Top of Records shown

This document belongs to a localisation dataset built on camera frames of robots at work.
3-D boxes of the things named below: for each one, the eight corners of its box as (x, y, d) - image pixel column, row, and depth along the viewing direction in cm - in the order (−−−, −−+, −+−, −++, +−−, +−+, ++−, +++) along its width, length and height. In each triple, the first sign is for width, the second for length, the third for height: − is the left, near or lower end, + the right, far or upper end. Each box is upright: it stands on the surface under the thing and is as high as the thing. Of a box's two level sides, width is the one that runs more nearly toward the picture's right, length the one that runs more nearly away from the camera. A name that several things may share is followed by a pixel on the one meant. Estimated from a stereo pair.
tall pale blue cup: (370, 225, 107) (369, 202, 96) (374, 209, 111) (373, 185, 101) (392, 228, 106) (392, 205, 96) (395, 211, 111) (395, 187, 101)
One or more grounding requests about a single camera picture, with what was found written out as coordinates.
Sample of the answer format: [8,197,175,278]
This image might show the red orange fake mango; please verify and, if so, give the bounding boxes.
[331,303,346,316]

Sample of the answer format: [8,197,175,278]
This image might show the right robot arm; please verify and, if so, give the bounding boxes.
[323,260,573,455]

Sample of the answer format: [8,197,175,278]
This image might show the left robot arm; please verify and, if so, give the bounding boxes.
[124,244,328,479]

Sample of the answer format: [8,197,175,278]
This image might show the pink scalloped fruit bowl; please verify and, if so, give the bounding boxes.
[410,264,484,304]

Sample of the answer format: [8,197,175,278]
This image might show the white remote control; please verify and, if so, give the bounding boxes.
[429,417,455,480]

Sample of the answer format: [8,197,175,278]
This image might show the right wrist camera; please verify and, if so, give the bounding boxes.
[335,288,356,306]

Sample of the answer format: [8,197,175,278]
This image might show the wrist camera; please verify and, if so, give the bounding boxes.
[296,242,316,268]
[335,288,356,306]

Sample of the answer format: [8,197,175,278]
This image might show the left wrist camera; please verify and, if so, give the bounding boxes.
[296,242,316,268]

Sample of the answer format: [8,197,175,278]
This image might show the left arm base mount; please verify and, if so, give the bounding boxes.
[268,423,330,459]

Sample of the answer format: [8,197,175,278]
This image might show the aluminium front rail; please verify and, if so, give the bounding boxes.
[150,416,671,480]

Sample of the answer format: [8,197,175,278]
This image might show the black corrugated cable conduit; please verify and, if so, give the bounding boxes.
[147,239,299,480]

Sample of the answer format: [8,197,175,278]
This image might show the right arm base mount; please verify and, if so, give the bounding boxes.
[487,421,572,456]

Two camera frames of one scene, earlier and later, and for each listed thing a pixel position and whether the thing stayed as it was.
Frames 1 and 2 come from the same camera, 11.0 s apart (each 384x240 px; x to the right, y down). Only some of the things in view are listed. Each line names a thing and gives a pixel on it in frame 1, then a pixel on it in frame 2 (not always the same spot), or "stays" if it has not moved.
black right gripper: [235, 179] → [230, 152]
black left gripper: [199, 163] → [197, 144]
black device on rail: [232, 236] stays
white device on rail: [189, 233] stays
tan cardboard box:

Bottom of Records shown

*Task goal*: Copy out the full material exactly as it appears.

*Response to this exercise*:
This document belongs to a localisation dataset built on camera frames of robots at work.
3-D boxes of the things named below: for each one, the eight corners of its box as (x, y, d) - image pixel column, row, and depth along the viewing direction in cm - in the order (−−−, −−+, −+−, −++, +−−, +−+, ++−, +++) along its width, length and height. In each triple, the first sign is for width, the second for length, the third for height: − is the left, near or lower end, + the right, far or upper end. Each box is upright: it stands on the surface under the thing and is as high as the thing. Of a box's two level sides, width is the one that runs more nearly toward the picture's right, length the one that runs more nearly away from the camera. A name that several things may share is followed by a pixel on the one meant. Estimated from a stereo pair.
tall pale blue cup: (370, 225, 107) (369, 202, 96) (374, 209, 111) (373, 185, 101) (392, 228, 106) (392, 205, 96) (395, 211, 111) (395, 187, 101)
One or more grounding requests about a single camera picture, with what was found written out as coordinates.
Sample of the answer format: [8,197,175,278]
This image might show the red orange fake mango; please verify and, if so, give the bounding boxes.
[331,303,346,316]

Sample of the answer format: [8,197,175,278]
This image might show the right robot arm; please verify and, if so, give the bounding boxes.
[323,260,573,455]

Sample of the answer format: [8,197,175,278]
This image might show the left robot arm; please verify and, if so, give the bounding boxes.
[124,244,328,479]

Sample of the answer format: [8,197,175,278]
This image might show the pink scalloped fruit bowl; please verify and, if so, give the bounding boxes.
[410,264,484,304]

Sample of the answer format: [8,197,175,278]
This image might show the white remote control; please verify and, if so, give the bounding boxes.
[429,417,455,480]

Sample of the answer format: [8,197,175,278]
This image might show the right wrist camera; please verify and, if so, give the bounding boxes.
[335,288,356,306]

Sample of the answer format: [8,197,175,278]
This image might show the wrist camera; please verify and, if so, give the bounding boxes.
[296,242,316,268]
[335,288,356,306]

Sample of the answer format: [8,197,175,278]
This image might show the left wrist camera; please verify and, if so, give the bounding boxes.
[296,242,316,268]

Sample of the answer format: [8,197,175,278]
This image might show the left arm base mount; please verify and, if so, give the bounding boxes.
[268,423,330,459]

Sample of the answer format: [8,197,175,278]
This image might show the aluminium front rail; please verify and, if so, give the bounding boxes.
[150,416,671,480]

Sample of the answer format: [8,197,175,278]
This image might show the black corrugated cable conduit; please verify and, if so, give the bounding boxes.
[147,239,299,480]

Sample of the answer format: [8,197,175,278]
This image might show the right arm base mount; please verify and, if so, give the bounding boxes.
[487,421,572,456]

Two camera frames of one scene, earlier and later, and for each listed thing a pixel position and whether the thing stayed as it was.
Frames 1 and 2 come from the same camera, 11.0 s apart (each 384x240 px; x to the right, y down). Only some of the things in view are listed. Each line names a thing and gives a pixel on it in frame 1, then a pixel on it in frame 2 (not always the same spot), or "stays" if it has not moved.
black right gripper: [235, 179] → [230, 152]
black left gripper: [199, 163] → [197, 144]
black device on rail: [232, 236] stays
white device on rail: [189, 233] stays
tan cardboard box:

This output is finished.